To podejście do życia. I na szczęście można się go nauczyć. Polega na tym, że doceniasz to, że Jesteś Wyjątkowa. Wierzysz w to, że sobie poradzisz. Zauważasz swoje potrzeby. Ufasz, że zasługujesz na to, co najlepsze. Starasz się polubić siebie. I nie czujesz się przy tym jak egoistka. Dbasz o siebie – i to zarówno o paznokcie, jedząc cebulę, jak i uczucia, dostrzegając że je masz. Inne kobiety też to widzą i szanują. One wiedzą, że szczęśliwa kobieta to szczęśliwa żona, matka, córka, przyjaciółka, pracownica. Właśnie o takim wsparciu mówi Akademia. I to mi się podoba. 

Bycie kobietą pozytywną w moim odczuciu oznacza, że pomimo trudnych chwil, bolesnych lekcji życia, zawsze znajdziesz jakieś światełko w tunelu.
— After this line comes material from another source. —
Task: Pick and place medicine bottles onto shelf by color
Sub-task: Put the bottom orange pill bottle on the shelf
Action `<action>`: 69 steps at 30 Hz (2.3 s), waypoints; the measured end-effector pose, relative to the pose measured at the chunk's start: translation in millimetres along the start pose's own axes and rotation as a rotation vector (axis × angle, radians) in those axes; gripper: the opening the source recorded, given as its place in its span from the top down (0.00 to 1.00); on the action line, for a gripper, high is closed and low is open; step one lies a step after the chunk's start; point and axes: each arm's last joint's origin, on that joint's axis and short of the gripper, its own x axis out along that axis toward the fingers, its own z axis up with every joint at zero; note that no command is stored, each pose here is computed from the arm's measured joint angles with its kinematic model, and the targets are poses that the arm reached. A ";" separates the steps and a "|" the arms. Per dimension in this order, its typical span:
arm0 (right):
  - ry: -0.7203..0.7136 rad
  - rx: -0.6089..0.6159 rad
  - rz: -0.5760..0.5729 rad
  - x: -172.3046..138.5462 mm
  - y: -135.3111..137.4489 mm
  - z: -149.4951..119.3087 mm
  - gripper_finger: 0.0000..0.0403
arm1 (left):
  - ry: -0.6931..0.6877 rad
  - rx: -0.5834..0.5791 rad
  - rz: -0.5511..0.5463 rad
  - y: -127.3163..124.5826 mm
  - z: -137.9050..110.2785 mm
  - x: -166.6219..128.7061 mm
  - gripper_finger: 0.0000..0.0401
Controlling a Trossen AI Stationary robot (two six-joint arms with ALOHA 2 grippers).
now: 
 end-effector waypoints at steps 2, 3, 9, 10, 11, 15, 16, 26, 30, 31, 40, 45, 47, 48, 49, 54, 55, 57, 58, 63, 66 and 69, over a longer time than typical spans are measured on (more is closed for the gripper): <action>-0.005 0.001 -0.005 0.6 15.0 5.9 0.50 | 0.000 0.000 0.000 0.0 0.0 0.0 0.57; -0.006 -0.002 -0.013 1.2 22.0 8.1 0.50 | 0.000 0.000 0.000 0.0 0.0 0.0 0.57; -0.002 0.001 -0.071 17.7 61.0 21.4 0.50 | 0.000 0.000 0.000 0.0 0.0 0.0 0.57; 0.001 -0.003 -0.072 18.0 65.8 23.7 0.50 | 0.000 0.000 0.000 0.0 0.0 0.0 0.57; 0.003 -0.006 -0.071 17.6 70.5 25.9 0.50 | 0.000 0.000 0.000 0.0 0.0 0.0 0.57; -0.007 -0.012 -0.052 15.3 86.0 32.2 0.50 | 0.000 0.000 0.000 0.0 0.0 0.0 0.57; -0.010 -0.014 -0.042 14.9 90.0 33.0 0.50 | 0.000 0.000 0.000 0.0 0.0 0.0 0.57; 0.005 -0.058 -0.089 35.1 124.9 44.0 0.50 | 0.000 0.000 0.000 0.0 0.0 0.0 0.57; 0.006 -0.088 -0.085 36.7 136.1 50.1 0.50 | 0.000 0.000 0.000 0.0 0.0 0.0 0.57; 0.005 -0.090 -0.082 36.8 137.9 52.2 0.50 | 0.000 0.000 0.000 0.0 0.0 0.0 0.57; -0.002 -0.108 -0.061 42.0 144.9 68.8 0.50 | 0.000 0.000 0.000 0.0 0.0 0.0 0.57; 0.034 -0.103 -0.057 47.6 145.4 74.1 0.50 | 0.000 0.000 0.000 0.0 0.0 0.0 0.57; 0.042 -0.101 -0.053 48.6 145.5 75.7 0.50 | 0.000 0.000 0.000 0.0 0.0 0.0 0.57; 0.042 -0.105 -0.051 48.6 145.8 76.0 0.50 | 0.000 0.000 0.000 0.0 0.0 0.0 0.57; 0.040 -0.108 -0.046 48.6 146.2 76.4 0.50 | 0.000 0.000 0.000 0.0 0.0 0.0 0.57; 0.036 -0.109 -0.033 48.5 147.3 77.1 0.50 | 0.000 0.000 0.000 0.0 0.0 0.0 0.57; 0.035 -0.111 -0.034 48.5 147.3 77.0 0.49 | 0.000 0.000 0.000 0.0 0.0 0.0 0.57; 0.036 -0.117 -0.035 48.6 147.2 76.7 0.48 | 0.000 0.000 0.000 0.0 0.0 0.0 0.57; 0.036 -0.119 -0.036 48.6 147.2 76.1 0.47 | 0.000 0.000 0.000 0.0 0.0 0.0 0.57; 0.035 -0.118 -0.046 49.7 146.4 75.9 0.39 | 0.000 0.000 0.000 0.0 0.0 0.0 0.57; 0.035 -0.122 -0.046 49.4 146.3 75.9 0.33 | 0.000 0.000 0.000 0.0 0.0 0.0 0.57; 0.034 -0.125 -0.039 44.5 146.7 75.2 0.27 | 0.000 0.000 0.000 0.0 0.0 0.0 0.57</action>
Czasem bywa to mocno skomplikowane, ale nie ma rzeczy niemożliwych. 

Każdego dnia dokonuje się wyborów. Różnych. Czy zjesz frytki czy sałatkę? Pójdziesz na łyżwy czy zostaniesz w domu przed telewizorem.? Będziesz szczęśliwa czy zakotwiczysz się w swych lękach? Wybierz. Moim zdaniem kobiety pozytywne wybierają walkę. A walczymy wszyscy. Nie znam człowieka, który z czymś się nie mierzy. Każdy, dosłownie każdy ma coś, co stanowi dla niego ciężar, kłopot, trudność. Nie każdy o tym mówi i nie każdy się do tego przyzna. Ale każdy ma swoją piętę Achillesa. Dlatego też każdy powinien się nauczyć filozofii bycia kobietą pozytywną. To naprawdę pomaga i działa. Nie ważne ile masz lat, jaki Twój stan cywilny i płeć. Jeśli chcesz czuć się szczęśliwym człowiekiem, walcz o swoje pozytywne nastawienie do życia. Tego Ci życzę na cały 2020 rok.